> [What needs to be done] All of the listing should be output exactly, apart from the pictures.
----- Material provided -----
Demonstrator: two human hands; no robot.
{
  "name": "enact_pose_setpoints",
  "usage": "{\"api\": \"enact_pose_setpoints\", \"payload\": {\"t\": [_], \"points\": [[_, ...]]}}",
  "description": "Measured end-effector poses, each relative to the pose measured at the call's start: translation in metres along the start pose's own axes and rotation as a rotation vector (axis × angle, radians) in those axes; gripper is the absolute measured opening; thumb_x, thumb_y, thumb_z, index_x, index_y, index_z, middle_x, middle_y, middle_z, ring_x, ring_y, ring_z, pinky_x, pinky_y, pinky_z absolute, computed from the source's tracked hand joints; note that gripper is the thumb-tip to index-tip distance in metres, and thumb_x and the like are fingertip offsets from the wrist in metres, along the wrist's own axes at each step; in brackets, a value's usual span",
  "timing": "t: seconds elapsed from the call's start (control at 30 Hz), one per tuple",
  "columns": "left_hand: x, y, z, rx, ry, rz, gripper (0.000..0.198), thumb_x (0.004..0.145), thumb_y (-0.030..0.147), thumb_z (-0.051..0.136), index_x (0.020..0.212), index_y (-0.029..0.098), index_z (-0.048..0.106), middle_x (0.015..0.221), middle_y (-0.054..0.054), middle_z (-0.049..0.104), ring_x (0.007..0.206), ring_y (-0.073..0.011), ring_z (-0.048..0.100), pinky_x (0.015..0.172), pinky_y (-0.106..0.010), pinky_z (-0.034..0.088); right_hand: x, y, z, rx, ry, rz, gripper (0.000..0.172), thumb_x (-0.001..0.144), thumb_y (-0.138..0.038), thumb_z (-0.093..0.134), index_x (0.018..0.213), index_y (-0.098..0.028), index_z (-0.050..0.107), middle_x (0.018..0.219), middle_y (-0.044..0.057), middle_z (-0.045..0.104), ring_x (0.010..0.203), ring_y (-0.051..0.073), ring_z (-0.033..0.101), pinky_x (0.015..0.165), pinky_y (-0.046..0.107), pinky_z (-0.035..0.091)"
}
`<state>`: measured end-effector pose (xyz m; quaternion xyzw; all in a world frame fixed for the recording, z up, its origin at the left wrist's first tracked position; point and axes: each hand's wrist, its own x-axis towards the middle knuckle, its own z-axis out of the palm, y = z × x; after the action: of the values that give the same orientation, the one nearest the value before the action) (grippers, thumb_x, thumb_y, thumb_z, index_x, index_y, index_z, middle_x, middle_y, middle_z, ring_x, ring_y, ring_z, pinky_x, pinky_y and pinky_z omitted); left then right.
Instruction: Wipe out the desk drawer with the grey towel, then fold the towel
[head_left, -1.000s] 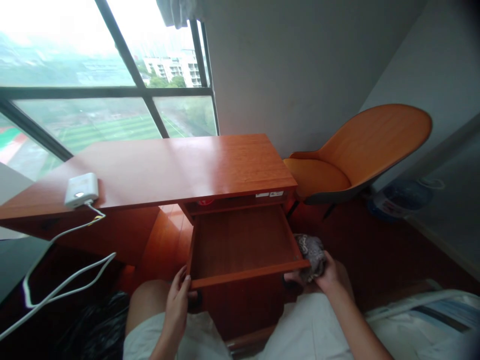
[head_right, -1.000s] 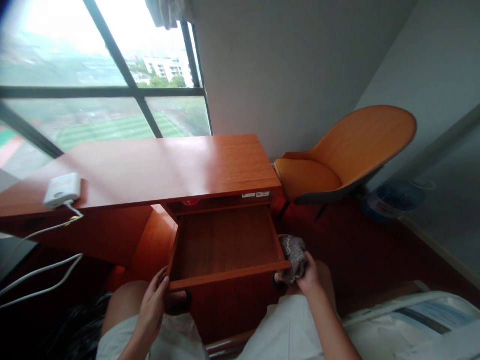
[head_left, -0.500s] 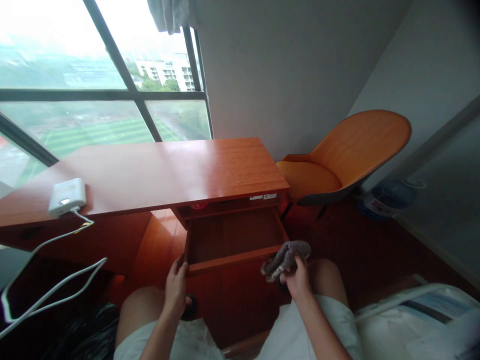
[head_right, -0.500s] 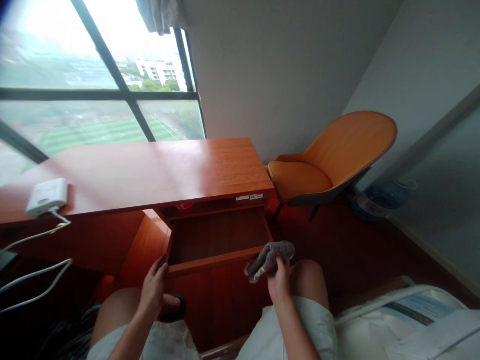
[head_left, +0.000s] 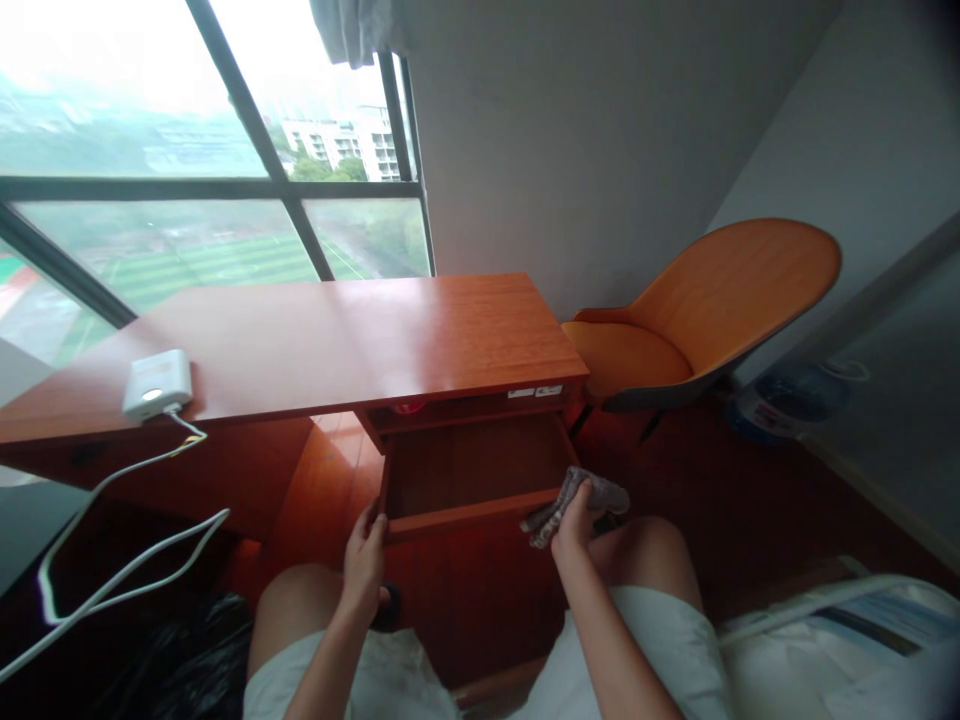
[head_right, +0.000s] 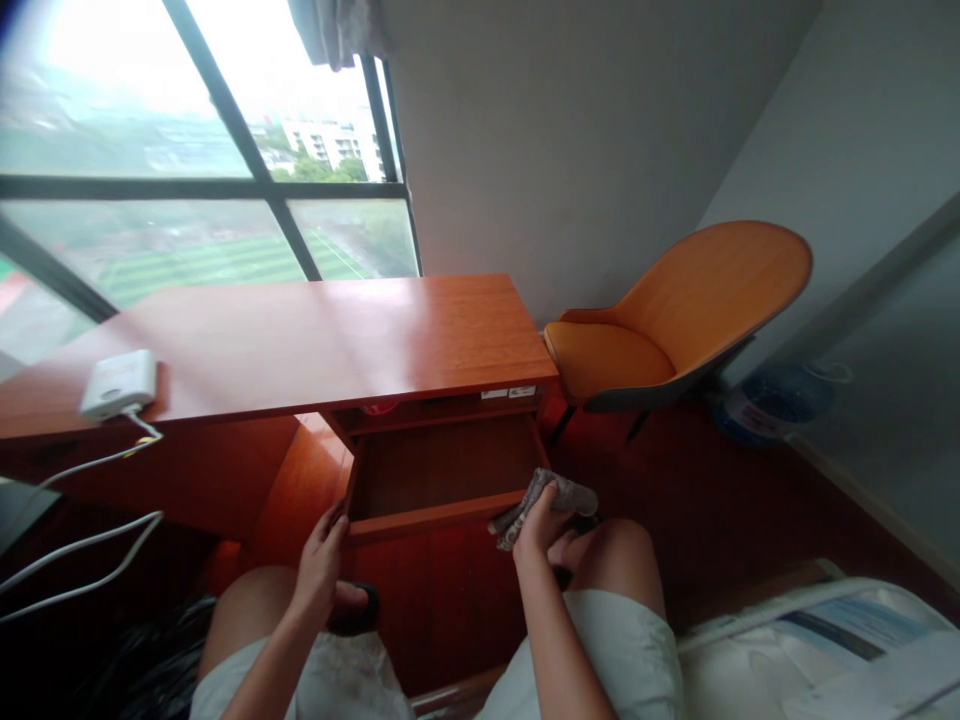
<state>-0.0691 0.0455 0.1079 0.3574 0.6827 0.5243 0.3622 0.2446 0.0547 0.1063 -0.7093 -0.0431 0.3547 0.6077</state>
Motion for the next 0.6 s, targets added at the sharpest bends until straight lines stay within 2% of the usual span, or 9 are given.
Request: {"api": "enact_pose_setpoints", "payload": {"t": [0.07, 0.1, 0.17, 0.23, 0.33, 0.4, 0.47, 0.5, 0.6], "points": [[0.001, 0.002, 0.000, -0.004, -0.001, 0.001, 0.041, 0.078, 0.037, 0.057, 0.113, 0.016, 0.066, 0.120, -0.009, 0.066, 0.122, -0.0271, 0.052, 0.109, -0.038, 0.034, -0.016, 0.001, 0.012, -0.061, 0.168, 0.017, 0.093, 0.072, -0.077, 0.040, 0.140, -0.014, 0.024, 0.144, 0.021, 0.043, 0.131, 0.033, 0.045, 0.095, 0.041, 0.050], [0.001, 0.003, 0.000, -0.005, 0.002, 0.000, 0.040, 0.078, 0.036, 0.056, 0.112, 0.017, 0.066, 0.119, -0.008, 0.066, 0.122, -0.0268, 0.053, 0.109, -0.037, 0.034, -0.025, 0.002, 0.019, -0.074, 0.212, 0.019, 0.092, 0.073, -0.075, 0.041, 0.140, -0.013, 0.026, 0.143, 0.021, 0.044, 0.127, 0.033, 0.049, 0.095, 0.041, 0.050], [0.000, 0.005, 0.001, -0.003, 0.002, -0.001, 0.038, 0.079, 0.034, 0.056, 0.111, 0.017, 0.066, 0.119, -0.008, 0.067, 0.123, -0.0268, 0.052, 0.110, -0.038, 0.034, -0.047, 0.008, 0.033, -0.064, 0.205, 0.026, 0.086, 0.076, -0.070, 0.042, 0.139, -0.013, 0.028, 0.141, 0.021, 0.047, 0.122, 0.033, 0.054, 0.093, 0.040, 0.052], [-0.001, 0.006, 0.001, -0.008, -0.003, -0.008, 0.038, 0.079, 0.033, 0.056, 0.112, 0.017, 0.066, 0.119, -0.008, 0.067, 0.123, -0.0268, 0.052, 0.110, -0.038, 0.034, -0.073, 0.016, 0.049, -0.052, 0.183, 0.066, 0.077, 0.077, -0.068, 0.045, 0.132, -0.014, 0.037, 0.129, 0.020, 0.058, 0.113, 0.033, 0.060, 0.085, 0.042, 0.055], [-0.002, 0.008, 0.000, -0.032, -0.019, -0.031, 0.038, 0.080, 0.033, 0.057, 0.113, 0.017, 0.066, 0.120, -0.008, 0.067, 0.123, -0.0264, 0.052, 0.109, -0.037, 0.035, -0.119, 0.036, 0.077, -0.027, 0.115, 0.178, 0.066, 0.073, -0.068, 0.052, 0.116, -0.018, 0.047, 0.109, 0.018, 0.069, 0.098, 0.032, 0.067, 0.077, 0.041, 0.057], [-0.002, 0.009, -0.001, -0.049, -0.031, -0.055, 0.039, 0.080, 0.033, 0.058, 0.114, 0.017, 0.065, 0.121, -0.009, 0.066, 0.123, -0.0270, 0.053, 0.108, -0.038, 0.037, -0.150, 0.050, 0.097, -0.004, 0.061, 0.238, 0.058, 0.073, -0.065, 0.056, 0.109, -0.019, 0.047, 0.104, 0.015, 0.070, 0.100, 0.029, 0.066, 0.078, 0.039, 0.056], [-0.002, 0.011, -0.004, -0.057, -0.054, -0.087, 0.040, 0.081, 0.033, 0.058, 0.116, 0.017, 0.065, 0.124, -0.010, 0.065, 0.123, -0.0277, 0.053, 0.107, -0.040, 0.038, -0.179, 0.063, 0.116, 0.001, -0.046, 0.334, 0.051, 0.072, -0.062, 0.059, 0.099, -0.020, 0.050, 0.093, 0.012, 0.071, 0.096, 0.027, 0.067, 0.075, 0.036, 0.055], [-0.001, 0.013, -0.005, -0.055, -0.072, -0.104, 0.039, 0.081, 0.033, 0.058, 0.116, 0.016, 0.065, 0.125, -0.010, 0.064, 0.123, -0.0278, 0.053, 0.107, -0.040, 0.038, -0.192, 0.068, 0.125, 0.009, -0.123, 0.407, 0.047, 0.072, -0.061, 0.060, 0.094, -0.020, 0.051, 0.086, 0.010, 0.071, 0.091, 0.027, 0.068, 0.071, 0.036, 0.055], [0.002, 0.017, -0.010, -0.034, -0.119, -0.133, 0.037, 0.079, 0.030, 0.059, 0.113, 0.016, 0.066, 0.123, -0.012, 0.065, 0.123, -0.0272, 0.054, 0.107, -0.039, 0.038, -0.215, 0.074, 0.140, -0.012, -0.249, 0.567, 0.040, 0.069, -0.057, 0.065, 0.082, -0.021, 0.053, 0.071, 0.006, 0.068, 0.084, 0.027, 0.069, 0.064, 0.035, 0.055]]}}
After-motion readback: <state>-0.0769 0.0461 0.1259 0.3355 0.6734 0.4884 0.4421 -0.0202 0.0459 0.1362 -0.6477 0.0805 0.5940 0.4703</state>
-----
> [Expected answer]
Demonstrator: two human hands; no robot.
{
  "name": "enact_pose_setpoints",
  "usage": "{\"api\": \"enact_pose_setpoints\", \"payload\": {\"t\": [_], \"points\": [[_, ...]]}}",
  "description": "Measured end-effector poses, each relative to the pose measured at the call's start: translation in metres along the start pose's own axes and rotation as a rotation vector (axis × angle, radians) in those axes; gripper is the absolute measured opening; thumb_x, thumb_y, thumb_z, index_x, index_y, index_z, middle_x, middle_y, middle_z, ring_x, ring_y, ring_z, pinky_x, pinky_y, pinky_z absolute, computed from the source's tracked hand joints; note that gripper is the thumb-tip to index-tip distance in metres, and thumb_x and the like are fingertip offsets from the wrist in metres, along the wrist's own axes at each step; in brackets, a value's usual span",
  "timing": "t: seconds elapsed from the call's start (control at 30 Hz), one per tuple",
  "columns": "left_hand: x, y, z, rx, ry, rz, gripper (0.000..0.198), thumb_x (0.004..0.145), thumb_y (-0.030..0.147), thumb_z (-0.051..0.136), index_x (0.020..0.212), index_y (-0.029..0.098), index_z (-0.048..0.106), middle_x (0.015..0.221), middle_y (-0.054..0.054), middle_z (-0.049..0.104), ring_x (0.007..0.206), ring_y (-0.073..0.011), ring_z (-0.048..0.100), pinky_x (0.015..0.172), pinky_y (-0.106..0.010), pinky_z (-0.034..0.088); right_hand: x, y, z, rx, ry, rz, gripper (0.000..0.172), thumb_x (-0.001..0.144), thumb_y (-0.138..0.038), thumb_z (-0.093..0.134), index_x (0.018..0.213), index_y (-0.098..0.028), index_z (-0.050..0.107), middle_x (0.018..0.219), middle_y (-0.044..0.057), middle_z (-0.045..0.104), ring_x (0.010..0.203), ring_y (-0.051..0.073), ring_z (-0.033..0.101), pinky_x (0.015..0.165), pinky_y (-0.046..0.107), pinky_z (-0.035..0.091)"
}
`<state>`: measured end-effector pose (xyz m; quaternion xyzw; all in a world frame fixed for the recording, z up, its origin at the left wrist's first tracked position; point and axes: each hand's wrist, its own x-axis towards the middle knuckle, its own z-axis out of the palm, y = z × x; after the action: of the values that give the same orientation, the one nearest the value before the action) (grippers, thumb_x, thumb_y, thumb_z, index_x, index_y, index_z, middle_x, middle_y, middle_z, ring_x, ring_y, ring_z, pinky_x, pinky_y and pinky_z omitted); left then right.
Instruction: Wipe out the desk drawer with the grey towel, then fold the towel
[head_left, -1.000s] 
[head_right, -1.000s] 
[head_left, -0.500s] 
[head_right, -0.500s] 
[head_left, +0.000s] 
[head_right, +0.000s] 
<state>-0.0691 0.0455 0.1079 0.3574 0.6827 0.5243 0.3622 0.2446 0.0547 0.1063 -0.7093 -0.0431 0.3547 0.6077</state>
Motion for the next 0.6 s, targets added at the sharpest bends until straight lines stay within 2% of the usual span, or 9 are given.
Request: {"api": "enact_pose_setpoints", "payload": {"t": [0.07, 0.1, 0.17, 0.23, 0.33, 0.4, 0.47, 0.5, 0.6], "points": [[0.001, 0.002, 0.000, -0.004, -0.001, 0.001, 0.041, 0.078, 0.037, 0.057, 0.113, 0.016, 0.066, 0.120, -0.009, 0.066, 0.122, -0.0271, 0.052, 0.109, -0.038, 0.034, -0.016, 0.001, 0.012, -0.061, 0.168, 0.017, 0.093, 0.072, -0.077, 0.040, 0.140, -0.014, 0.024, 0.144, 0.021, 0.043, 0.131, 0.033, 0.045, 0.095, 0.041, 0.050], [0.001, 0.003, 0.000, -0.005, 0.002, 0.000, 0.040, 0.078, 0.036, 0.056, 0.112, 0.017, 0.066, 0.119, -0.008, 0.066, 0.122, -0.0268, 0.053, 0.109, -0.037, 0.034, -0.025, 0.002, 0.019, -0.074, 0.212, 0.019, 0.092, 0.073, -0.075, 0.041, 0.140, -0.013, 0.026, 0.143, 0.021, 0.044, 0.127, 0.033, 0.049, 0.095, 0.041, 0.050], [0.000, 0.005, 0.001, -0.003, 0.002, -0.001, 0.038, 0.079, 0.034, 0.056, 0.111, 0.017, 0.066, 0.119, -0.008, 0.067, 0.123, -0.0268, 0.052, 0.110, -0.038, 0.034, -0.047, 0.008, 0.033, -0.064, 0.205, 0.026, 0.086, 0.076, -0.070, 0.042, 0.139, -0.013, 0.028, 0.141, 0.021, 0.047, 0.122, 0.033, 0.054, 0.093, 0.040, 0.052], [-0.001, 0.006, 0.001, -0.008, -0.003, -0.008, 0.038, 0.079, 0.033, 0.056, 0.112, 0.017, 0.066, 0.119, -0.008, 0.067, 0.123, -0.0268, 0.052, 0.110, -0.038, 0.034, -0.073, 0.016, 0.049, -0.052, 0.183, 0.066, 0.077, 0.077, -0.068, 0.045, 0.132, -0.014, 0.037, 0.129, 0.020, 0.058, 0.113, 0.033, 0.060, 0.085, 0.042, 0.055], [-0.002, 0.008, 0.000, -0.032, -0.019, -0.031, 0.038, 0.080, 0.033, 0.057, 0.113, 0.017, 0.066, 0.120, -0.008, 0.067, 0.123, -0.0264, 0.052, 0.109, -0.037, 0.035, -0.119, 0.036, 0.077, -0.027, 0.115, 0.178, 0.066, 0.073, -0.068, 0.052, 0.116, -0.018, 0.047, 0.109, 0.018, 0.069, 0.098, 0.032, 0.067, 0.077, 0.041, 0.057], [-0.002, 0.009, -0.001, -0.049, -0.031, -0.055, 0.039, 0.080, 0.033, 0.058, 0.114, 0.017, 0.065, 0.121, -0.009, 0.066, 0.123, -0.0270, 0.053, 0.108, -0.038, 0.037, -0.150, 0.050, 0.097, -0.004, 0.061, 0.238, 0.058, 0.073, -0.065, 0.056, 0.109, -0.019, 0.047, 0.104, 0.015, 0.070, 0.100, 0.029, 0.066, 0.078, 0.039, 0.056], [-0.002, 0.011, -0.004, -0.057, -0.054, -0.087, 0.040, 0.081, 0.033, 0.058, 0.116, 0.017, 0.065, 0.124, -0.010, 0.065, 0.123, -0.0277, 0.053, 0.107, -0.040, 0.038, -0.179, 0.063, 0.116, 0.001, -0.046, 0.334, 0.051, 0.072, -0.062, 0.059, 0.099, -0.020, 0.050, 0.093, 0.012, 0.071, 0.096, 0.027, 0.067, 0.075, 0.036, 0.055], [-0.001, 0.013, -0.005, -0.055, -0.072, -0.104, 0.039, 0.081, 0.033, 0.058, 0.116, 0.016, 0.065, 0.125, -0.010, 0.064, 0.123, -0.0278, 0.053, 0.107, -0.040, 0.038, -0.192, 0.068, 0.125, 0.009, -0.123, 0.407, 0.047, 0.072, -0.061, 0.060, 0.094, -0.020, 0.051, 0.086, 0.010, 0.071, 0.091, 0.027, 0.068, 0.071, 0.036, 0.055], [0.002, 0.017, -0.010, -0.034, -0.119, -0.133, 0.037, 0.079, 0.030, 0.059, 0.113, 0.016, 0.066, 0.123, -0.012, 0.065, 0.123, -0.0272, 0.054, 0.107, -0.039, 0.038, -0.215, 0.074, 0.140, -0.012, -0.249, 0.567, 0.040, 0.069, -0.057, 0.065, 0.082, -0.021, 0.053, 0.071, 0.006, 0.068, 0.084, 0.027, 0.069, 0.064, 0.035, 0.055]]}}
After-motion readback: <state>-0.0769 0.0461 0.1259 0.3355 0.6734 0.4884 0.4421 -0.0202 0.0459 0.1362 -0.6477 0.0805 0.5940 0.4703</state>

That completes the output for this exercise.